No picture belongs in the copy. Repeat each line below exactly.

◆ ◆ ◆ ◆ ◆

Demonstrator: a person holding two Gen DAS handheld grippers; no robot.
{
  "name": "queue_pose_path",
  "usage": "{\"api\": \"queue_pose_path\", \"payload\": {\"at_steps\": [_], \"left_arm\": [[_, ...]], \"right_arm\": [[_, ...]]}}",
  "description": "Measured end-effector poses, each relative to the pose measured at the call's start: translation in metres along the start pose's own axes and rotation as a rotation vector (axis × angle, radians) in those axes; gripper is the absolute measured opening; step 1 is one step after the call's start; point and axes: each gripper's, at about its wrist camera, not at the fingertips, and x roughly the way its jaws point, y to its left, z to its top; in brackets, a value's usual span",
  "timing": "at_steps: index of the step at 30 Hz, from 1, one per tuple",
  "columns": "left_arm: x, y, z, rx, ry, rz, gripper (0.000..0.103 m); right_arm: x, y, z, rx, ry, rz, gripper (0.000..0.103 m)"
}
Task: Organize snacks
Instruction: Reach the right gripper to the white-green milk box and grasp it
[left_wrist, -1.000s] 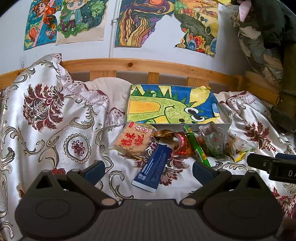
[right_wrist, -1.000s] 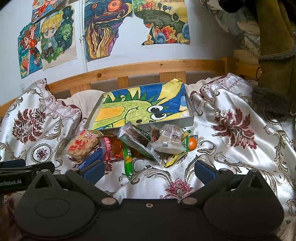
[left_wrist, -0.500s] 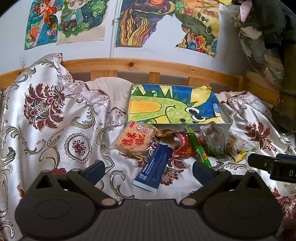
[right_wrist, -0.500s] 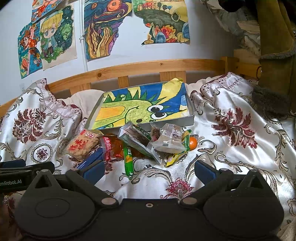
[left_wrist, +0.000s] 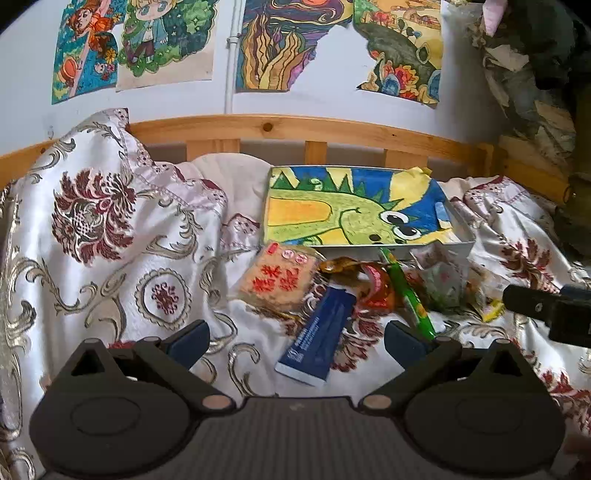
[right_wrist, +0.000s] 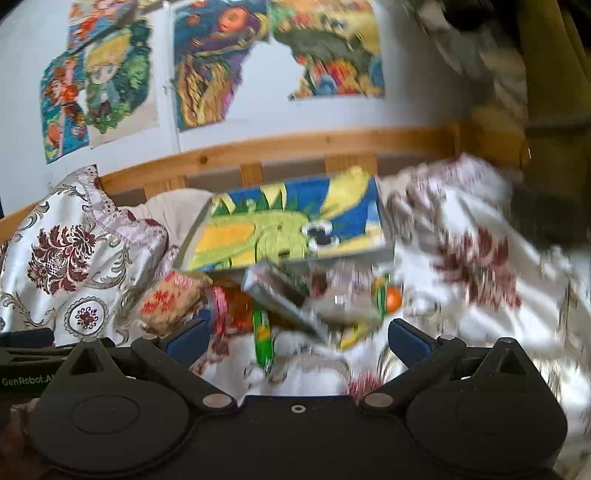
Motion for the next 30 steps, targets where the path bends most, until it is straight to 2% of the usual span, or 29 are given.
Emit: {"api": "queue_pose_path", "payload": {"at_steps": [4, 9, 14, 19, 26, 30], "left_arm": [[0.009, 0.001, 0.009, -0.012, 0.012, -0.012, 0.103], [0.022, 0.0, 0.019, -0.014, 0.031, -0.034, 0.103], [0.037, -0.006, 0.023, 0.042, 0.06, -0.05, 0.102], [0.057, -0.006, 0.02, 0.063, 0.134, -0.076, 0.102], [0.078, -0.005, 0.016, 0.091, 0.184, -0.085, 0.102], [0.088, -0.01, 0.017, 0.111, 0.205, -0.096, 0.102]], "right_arm": [[0.0, 0.001, 0.009, -0.059, -0.079, 0.042, 0.102], [0.006, -0.008, 0.025, -0.073, -0.094, 0.135, 0.102], [0.024, -0.014, 0.032, -0.083, -0.039, 0.154, 0.102], [0.04, -0.014, 0.033, -0.098, 0.009, 0.214, 0.102], [0.073, -0.015, 0.041, -0.194, 0.043, 0.286, 0.102], [0.097, -0.01, 0.046, -0.317, 0.029, 0.307, 0.102]]}}
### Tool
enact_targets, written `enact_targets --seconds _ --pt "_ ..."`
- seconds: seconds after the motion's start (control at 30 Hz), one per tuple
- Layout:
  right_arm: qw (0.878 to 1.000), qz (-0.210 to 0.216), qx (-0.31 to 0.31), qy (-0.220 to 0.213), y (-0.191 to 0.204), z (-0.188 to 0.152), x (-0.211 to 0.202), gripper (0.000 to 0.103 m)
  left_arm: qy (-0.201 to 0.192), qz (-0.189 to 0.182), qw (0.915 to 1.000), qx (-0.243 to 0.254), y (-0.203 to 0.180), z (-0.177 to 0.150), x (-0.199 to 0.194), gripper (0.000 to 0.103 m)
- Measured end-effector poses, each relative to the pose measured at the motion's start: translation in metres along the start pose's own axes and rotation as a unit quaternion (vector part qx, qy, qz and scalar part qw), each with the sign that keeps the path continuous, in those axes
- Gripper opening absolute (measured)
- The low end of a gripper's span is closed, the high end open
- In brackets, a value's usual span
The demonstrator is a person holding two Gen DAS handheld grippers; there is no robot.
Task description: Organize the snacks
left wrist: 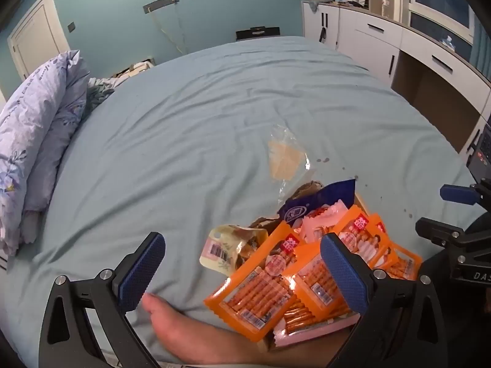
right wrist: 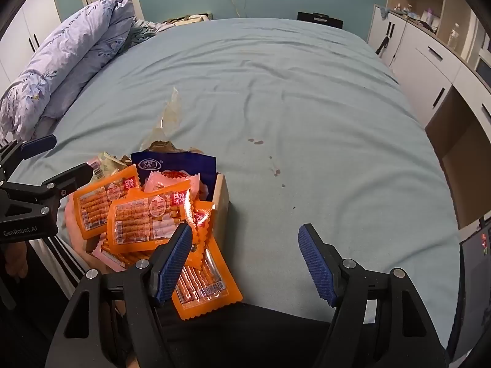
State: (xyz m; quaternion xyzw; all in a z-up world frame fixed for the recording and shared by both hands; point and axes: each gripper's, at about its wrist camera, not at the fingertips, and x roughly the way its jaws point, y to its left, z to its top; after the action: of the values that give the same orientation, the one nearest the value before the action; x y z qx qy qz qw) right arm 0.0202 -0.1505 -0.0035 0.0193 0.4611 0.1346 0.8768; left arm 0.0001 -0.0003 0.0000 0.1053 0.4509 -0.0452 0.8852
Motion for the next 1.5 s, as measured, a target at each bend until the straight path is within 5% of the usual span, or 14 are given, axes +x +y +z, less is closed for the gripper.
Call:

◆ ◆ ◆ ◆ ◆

## Response to this exercise
Demonstrator: a person holding two Gen DAS handheld grippers; no robot.
{
  "name": "queue_pose_path",
  "usage": "{\"api\": \"queue_pose_path\", \"payload\": {\"at_steps\": [_], \"left_arm\": [[_, ...]], \"right_arm\": [[_, ...]]}}",
  "description": "Measured end-effector poses, each relative to the pose measured at the call's start: translation in metres along the start pose's own axes and rotation as a rotation vector (axis × angle, radians) in those axes; gripper is the absolute measured opening; step 1 is one step after the call's start; point and axes: each gripper's, at about its wrist camera, not at the fingertips, and x roughly the way its jaws point, y to its left, z to its top; in brackets, a value's usual span",
  "timing": "at_steps: index of the step at 30 Hz, from 1, one per tuple",
  "columns": "left_arm: x, y, z, rx, ry, rz, gripper (0.000..0.103 m); right_arm: x, y, z, rx, ry, rz, gripper (0.000..0.103 m)"
}
Task: Organize snacks
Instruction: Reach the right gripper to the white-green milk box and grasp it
[left_wrist, -1.000s] 
[right_wrist, -1.000s] 
[left_wrist, -0.500s] 
[right_wrist, -0.500s] 
[left_wrist, +0.000s] 
[right_wrist, +0.000s] 
Motion for the next 30 steps, targets where the path bends most, until it is straight to 2% of the usual span, or 29 are given.
Emit: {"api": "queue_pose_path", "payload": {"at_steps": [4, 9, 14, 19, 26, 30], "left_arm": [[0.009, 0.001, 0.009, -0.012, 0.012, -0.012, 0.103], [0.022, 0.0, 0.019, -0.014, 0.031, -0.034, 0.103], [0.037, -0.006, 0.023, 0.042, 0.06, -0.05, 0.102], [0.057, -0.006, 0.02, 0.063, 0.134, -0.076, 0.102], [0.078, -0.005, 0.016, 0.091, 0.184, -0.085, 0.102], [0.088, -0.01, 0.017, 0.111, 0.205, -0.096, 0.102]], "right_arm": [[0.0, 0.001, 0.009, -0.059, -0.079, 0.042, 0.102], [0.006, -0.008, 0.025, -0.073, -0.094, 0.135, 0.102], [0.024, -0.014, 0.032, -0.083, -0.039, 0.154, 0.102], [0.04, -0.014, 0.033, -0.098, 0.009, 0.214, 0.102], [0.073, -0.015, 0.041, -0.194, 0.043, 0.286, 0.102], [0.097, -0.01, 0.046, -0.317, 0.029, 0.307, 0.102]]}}
### Tool
enact_targets, written `enact_targets --seconds _ --pt "_ ..."`
- seconds: seconds after the motion's start (control at 30 Hz), one per tuple
- Layout:
  right_arm: qw (0.878 to 1.000), qz (-0.210 to 0.216), qx (-0.31 to 0.31), qy (-0.220 to 0.213), y (-0.191 to 0.204), z (-0.188 to 0.152), x (-0.211 to 0.202), gripper (0.000 to 0.103 m)
  left_arm: qy (-0.201 to 0.192), qz (-0.189 to 0.182), qw (0.915 to 1.000), qx (-0.243 to 0.254), y (-0.203 to 0.180), z (-0.177 to 0.150), x (-0.199 to 0.194), gripper (0.000 to 0.103 m)
- Measured end-effector poses, each relative to the pose measured at the motion's start: translation in metres along the start pose's own axes and rotation as a unit quaternion (vector part qx, qy, qz and scalar part qw), each with the sign that keeps the path continuous, in those axes
- Gripper opening absolute (measured)
- The low end of a gripper's span is closed, the high end open
- In brackets, a value's usual span
The demonstrator is a person holding two Gen DAS handheld grippers; there is no robot.
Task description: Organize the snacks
left wrist: 
right wrist: 
State: (xyz m; quaternion xyzw; all in a z-up world frame fixed for the recording and shared by both hands; point and axes: each gripper's, at about its wrist camera, not at the fingertips, and x roughly the way its jaws point, y to its left, z to its top; after the action: of the values that give the same orientation, the one nearest the value before the action; x y z qx qy qz qw) right arm 0.0202 -0.1505 -0.0035 0.0193 0.4611 0.1346 0.8768; left arm 0.0001 -0.0003 0.0000 0.1053 0.4509 -0.0452 0.8852
Motion for the next 1.5 s, as measured, a target at each bend until the straight path is within 5% of the usual span, or 14 are given, axes +x +y +z, less is closed for the gripper.
Call:

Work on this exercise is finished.